» **Instructions to follow**
Using the listing below, set down exactly the lines starting at the line that contains "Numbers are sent" and ending at the line that contains "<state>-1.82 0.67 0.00", both included, and no others.

» **Data**
·····
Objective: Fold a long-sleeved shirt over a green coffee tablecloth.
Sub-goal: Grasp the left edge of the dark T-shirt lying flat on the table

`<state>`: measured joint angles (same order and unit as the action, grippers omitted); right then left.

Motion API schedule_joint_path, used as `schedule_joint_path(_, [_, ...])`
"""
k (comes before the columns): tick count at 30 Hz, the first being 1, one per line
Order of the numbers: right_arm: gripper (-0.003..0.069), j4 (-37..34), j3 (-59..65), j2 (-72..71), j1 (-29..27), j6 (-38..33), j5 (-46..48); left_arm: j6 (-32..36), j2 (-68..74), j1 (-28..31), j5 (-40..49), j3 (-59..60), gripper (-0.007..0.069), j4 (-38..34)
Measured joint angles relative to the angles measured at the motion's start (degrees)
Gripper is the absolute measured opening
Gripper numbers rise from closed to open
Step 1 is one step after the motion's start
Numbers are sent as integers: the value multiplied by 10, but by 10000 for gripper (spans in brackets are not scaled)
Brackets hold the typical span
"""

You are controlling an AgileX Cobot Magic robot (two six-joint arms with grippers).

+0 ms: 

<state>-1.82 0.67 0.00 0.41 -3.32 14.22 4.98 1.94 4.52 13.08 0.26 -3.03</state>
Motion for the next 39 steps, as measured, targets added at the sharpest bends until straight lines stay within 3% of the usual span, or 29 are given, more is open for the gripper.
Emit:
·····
» **Written solution**
Numbers are sent as integers: the value multiplied by 10, but by 10000 for gripper (spans in brackets are not scaled)
Brackets hold the typical span
"""

You are controlling an AgileX Cobot Magic robot (two six-joint arms with grippers).

+0 ms: 

<state>-1.82 0.67 0.00 0.41 -3.32 14.22 4.98 1.94 4.52 13.08 0.26 -3.03</state>

What was requested is fully covered by this answer.